From the first line to the last, set down the data exactly as given.

::: Data provided :::

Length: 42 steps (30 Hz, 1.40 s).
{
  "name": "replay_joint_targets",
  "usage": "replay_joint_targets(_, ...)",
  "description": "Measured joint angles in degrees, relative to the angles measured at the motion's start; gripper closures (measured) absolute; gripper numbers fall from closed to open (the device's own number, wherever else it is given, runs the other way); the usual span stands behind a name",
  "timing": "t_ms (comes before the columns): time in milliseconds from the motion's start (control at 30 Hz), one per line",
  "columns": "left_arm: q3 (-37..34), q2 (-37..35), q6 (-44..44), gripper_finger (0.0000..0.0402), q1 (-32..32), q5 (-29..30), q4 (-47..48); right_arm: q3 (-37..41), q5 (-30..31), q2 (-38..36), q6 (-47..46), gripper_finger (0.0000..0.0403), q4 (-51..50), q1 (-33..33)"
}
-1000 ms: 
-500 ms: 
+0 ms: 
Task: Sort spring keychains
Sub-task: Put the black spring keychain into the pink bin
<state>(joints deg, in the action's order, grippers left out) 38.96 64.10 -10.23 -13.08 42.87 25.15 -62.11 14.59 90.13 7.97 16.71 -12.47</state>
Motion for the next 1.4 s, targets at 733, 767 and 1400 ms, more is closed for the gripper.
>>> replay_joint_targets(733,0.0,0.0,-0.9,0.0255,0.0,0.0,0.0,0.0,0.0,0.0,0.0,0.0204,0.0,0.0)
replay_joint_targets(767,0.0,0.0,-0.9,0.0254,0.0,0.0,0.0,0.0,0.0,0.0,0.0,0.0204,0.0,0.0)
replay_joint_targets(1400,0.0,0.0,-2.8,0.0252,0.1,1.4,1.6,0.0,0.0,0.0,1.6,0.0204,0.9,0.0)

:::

__Response to the exercise__:
Length: 42 steps (30 Hz, 1.40 s).
{
  "name": "replay_joint_targets",
  "usage": "replay_joint_targets(_, ...)",
  "description": "Measured joint angles in degrees, relative to the angles measured at the motion's start; gripper closures (measured) absolute; gripper numbers fall from closed to open (the device's own number, wherever else it is given, runs the other way); the usual span stands behind a name",
  "timing": "t_ms (comes before the columns): time in milliseconds from the motion's start (control at 30 Hz), one per line",
  "columns": "left_arm: q3 (-37..34), q2 (-37..35), q6 (-44..44), gripper_finger (0.0000..0.0402), q1 (-32..32), q5 (-29..30), q4 (-47..48); right_arm: q3 (-37..41), q5 (-30..31), q2 (-38..36), q6 (-47..46), gripper_finger (0.0000..0.0403), q4 (-51..50), q1 (-33..33)"
}
-1000 ms: 
-500 ms: 
+0 ms: 
Task: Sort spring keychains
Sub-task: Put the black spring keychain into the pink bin
<state>(joints deg, in the action's order, grippers left out) 38.96 64.10 -10.23 -13.08 42.87 25.15 -62.11 14.59 90.13 7.97 16.71 -12.47</state>
Motion for the next 1.4 s, targets at 733, 767 and 1400 ms, more is closed for the gripper.
>>> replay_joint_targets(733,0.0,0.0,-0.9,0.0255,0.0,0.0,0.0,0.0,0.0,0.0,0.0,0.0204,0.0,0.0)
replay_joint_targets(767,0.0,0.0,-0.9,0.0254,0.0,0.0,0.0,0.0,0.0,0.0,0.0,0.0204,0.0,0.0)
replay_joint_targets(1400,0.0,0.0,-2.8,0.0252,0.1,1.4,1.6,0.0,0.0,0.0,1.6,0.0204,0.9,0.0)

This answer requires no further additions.